» **TASK OBJECTIVE**
Please copy each line of the listing below in which the word "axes" appears.

» **PROVIDED MATERIAL**
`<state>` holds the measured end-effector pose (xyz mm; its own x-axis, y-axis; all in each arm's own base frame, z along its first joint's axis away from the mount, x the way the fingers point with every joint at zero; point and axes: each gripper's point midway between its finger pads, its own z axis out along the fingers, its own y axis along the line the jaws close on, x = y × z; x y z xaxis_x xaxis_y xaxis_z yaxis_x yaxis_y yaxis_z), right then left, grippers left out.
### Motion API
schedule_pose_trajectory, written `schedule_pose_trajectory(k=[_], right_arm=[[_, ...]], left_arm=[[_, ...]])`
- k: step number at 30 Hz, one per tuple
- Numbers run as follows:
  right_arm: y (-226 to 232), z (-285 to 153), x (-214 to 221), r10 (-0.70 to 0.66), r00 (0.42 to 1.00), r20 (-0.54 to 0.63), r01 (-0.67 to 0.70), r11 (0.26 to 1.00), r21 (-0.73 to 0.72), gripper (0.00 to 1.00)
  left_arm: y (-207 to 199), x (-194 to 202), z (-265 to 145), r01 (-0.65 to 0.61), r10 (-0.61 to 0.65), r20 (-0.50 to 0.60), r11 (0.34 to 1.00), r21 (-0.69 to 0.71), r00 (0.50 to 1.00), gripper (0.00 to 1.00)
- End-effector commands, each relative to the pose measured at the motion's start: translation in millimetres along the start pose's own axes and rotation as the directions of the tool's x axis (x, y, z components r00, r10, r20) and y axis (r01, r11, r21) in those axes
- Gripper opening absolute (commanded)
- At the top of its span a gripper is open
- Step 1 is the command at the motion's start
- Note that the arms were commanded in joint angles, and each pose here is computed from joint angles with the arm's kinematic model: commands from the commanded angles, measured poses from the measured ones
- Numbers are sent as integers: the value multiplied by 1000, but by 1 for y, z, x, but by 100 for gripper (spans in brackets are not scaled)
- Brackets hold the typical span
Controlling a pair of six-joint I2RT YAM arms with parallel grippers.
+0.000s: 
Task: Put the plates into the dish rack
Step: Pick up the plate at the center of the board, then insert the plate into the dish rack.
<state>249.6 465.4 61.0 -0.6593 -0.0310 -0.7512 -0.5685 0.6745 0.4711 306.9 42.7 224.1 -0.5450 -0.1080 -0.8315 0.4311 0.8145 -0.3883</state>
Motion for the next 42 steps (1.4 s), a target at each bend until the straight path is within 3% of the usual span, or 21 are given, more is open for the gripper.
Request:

» **TASK RESPONSE**
`<state>` holds the measured end-effector pose (xyz mm; its own x-axis, y-axis; all in each arm's own base frame, z along its first joint's axis away from the mount, x the way the fingers point with every joint at zero; point and axes: each gripper's point midway between its finger pads, its own z axis out along the fingers, its own y axis along the line the jaws close on, x = y × z; x y z xaxis_x xaxis_y xaxis_z yaxis_x yaxis_y yaxis_z), right then left, grippers left out.
- End-effector commands, each relative to the pose measured at the motion's start: translation in millimetres along the start pose's own axes and rotation as the directions of the tool's x axis (x, y, z components r00, r10, r20) and y axis (r01, r11, r21) in those axes

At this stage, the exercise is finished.